Currier
Curriers were part of St Ives' leather trade. An ancient occupation, the earliest record in England is 1276. Fellmongers and tanners first treated the hides. Curriers transformed the hides into strong, flexible, stained and waterproof leather. A cordwainer finally worked the leather into a finished product. Read on to learn more about the trade and a St Ivian who was a currier.
Curriers worked on cow, pig and sheep hides, even goat, deer and rabbit. The job required hard manual effort and skill using a range of special hand tools.
Stretched on a frame and tightened, the currier washed and scrubbed the hide. A short-bladed knife called a sleeker forced out any tanning fluid. A further stretch followed. The currier trimmed the hide to a required thickness and size. He finally tanned the hide and massaged it with beef tallow and cod liver oil.
Currying tended to be a family trade, with sons undergoing a seven-year apprenticeship. The trade declined in the early part of the 20th century, with manual labour replaced by machines.
Here are details of two St Ives currier families.
John Warner
John was born in St Ives in 1811. His mother, Mary Ann, died two years later of consumption. John's father, of the same name, had six children to care for.
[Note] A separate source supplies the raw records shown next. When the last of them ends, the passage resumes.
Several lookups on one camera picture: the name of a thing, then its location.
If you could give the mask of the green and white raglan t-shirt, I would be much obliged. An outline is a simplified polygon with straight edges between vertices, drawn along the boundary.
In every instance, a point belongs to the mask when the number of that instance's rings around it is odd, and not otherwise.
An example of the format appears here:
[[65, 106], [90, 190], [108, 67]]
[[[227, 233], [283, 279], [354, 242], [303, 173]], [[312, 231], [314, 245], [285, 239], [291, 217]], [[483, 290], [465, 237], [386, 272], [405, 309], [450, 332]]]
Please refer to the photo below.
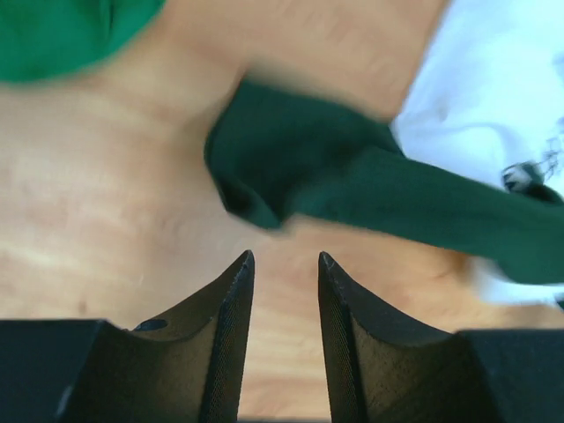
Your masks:
[[204, 147], [226, 210], [452, 249], [479, 296], [563, 302], [563, 4], [454, 1], [400, 113], [243, 79]]

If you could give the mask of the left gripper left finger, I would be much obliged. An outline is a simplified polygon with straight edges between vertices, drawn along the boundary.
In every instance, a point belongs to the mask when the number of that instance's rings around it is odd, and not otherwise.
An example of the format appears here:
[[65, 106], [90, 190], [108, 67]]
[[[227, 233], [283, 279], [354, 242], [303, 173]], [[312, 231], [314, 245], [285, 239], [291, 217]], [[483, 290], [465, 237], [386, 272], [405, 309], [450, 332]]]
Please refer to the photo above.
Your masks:
[[96, 320], [1, 323], [4, 422], [234, 422], [255, 259], [132, 330]]

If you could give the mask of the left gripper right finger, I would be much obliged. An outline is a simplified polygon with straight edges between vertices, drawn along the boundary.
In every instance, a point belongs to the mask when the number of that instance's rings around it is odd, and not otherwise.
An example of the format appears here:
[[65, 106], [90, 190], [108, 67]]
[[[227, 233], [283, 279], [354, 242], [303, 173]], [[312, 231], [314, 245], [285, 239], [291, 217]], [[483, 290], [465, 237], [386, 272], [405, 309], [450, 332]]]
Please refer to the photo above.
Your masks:
[[335, 422], [560, 422], [561, 330], [448, 333], [318, 258], [323, 355]]
John followed in his father's profession as a currier. Married in the 1830s, for a period in the 1840s he traded as a butcher living in Sheepmarket. By 1851, John was back to currying. Business was good. He employed seven men. He also had two sons, two daughters, a housemaid and a cook. It's likely by this date he had moved to Stanley House, Market Hill.
By 1871, John described himself as a landowner. His son, William Wigston Warner, still living at home, was a currier employing eight curriers and three labourers as well as being a landowner. Brother Robert, aged 26 years, was doing equally well, a farmer with 370 acres employing ten men and four boys.
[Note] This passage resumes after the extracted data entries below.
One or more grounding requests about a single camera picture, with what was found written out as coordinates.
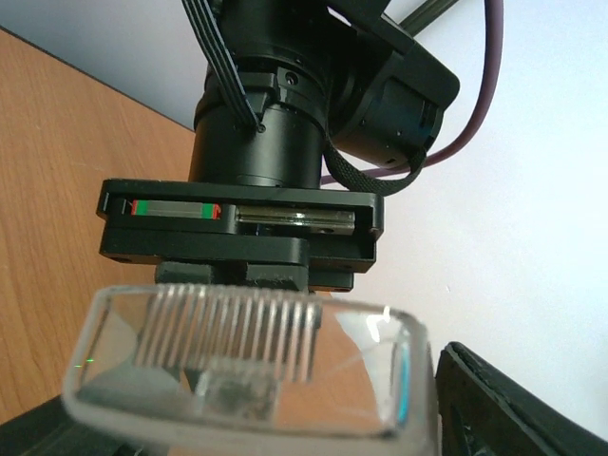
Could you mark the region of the clear plastic metronome cover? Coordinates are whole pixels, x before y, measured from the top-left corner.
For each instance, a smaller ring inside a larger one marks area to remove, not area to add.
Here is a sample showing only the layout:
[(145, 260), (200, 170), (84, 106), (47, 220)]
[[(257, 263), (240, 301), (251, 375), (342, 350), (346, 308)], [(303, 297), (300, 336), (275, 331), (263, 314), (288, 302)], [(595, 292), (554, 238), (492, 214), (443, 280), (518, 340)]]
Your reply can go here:
[(63, 383), (76, 421), (152, 455), (437, 455), (426, 327), (326, 294), (95, 294)]

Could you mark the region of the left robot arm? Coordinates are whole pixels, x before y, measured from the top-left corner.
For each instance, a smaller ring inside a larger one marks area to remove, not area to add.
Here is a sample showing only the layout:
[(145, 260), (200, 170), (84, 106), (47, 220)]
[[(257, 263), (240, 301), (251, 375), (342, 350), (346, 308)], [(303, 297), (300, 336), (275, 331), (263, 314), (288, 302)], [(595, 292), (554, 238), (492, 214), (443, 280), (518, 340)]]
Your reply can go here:
[(208, 69), (185, 181), (106, 180), (100, 252), (160, 283), (347, 292), (458, 78), (382, 1), (186, 1)]

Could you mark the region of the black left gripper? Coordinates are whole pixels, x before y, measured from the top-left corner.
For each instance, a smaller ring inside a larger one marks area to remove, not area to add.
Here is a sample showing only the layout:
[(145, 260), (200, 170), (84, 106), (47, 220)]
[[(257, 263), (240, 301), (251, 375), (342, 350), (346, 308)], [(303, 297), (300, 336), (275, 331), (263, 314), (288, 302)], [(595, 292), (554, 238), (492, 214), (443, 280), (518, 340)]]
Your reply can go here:
[(102, 256), (171, 281), (348, 292), (376, 260), (384, 201), (370, 193), (110, 179)]

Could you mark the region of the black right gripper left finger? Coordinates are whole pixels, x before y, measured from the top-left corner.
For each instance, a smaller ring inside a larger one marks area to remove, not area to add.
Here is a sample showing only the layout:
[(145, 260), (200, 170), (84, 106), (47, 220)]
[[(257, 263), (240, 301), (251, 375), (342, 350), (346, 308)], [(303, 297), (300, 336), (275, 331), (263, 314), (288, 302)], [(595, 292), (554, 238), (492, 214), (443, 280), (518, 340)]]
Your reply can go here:
[(55, 396), (1, 425), (1, 454), (112, 456), (142, 455), (143, 450), (77, 423)]

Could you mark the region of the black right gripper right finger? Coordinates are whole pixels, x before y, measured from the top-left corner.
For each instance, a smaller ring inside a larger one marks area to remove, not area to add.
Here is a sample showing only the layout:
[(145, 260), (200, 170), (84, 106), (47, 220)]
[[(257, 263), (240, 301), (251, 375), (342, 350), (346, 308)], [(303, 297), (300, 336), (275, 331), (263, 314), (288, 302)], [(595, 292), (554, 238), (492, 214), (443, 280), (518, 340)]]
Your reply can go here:
[(459, 342), (436, 372), (444, 455), (605, 455), (577, 425)]
John died in 1872, aged 62 years. He left St Ives a strong legacy. Both his sons and one daughter continued to live in Stanley House, today occupied by St Ives Town Council. William was St Ives Mayor five times between 1877 and 1897, and served as a Justice of the Peace. On William's death in 1905, he gifted to St Ives in his will a close of land for a public park in St Ives, today a much loved green space in the centre of the town known as Warners Park.
Benjamin Curtis
This family of leather workers originated from North Walsham. The first record of Benjamin is in 1839, employed by Mr Hopkins, currier, of St Ives. Benjamin was returning home from Stourbridge Fair in Cambridge with a wagon-load of leather. Seated on top of his load, a mile from home he fell from the wagon. Both wheels passed over him. A compound fracture of one leg and a broken thigh on the other were the result. The surgeon thought amputation would not be necessary. Benjamin was doing well (Cambridge General Advertiser 2 Oct 1839).
In hospital, Benjamin's wife left him momentarily. He suffered a fit. Landing on the floor, he dislocated the recently set bones and suffered a haemorrhage. Benjamin died within an hour. (Cambridge General Advertiser 9 Oct 1839). Another newspaper reported he died "leaving a widow and six children destitute".
Sarah and the children lived in Cow and Hare Yard in 1841. She had her hands full. The youngest child aged 2 years was born in the year of Benjamin's death. Sarah worked as a laundress, taking in everyone's dirty linen. In 1844 she married William Wilkinson, a currier journeyman.
Son Benjamin died in 1843 aged 6 years. The other three sons worked in the St Ives leather trade. Both William and John were curriers, George a leather seller.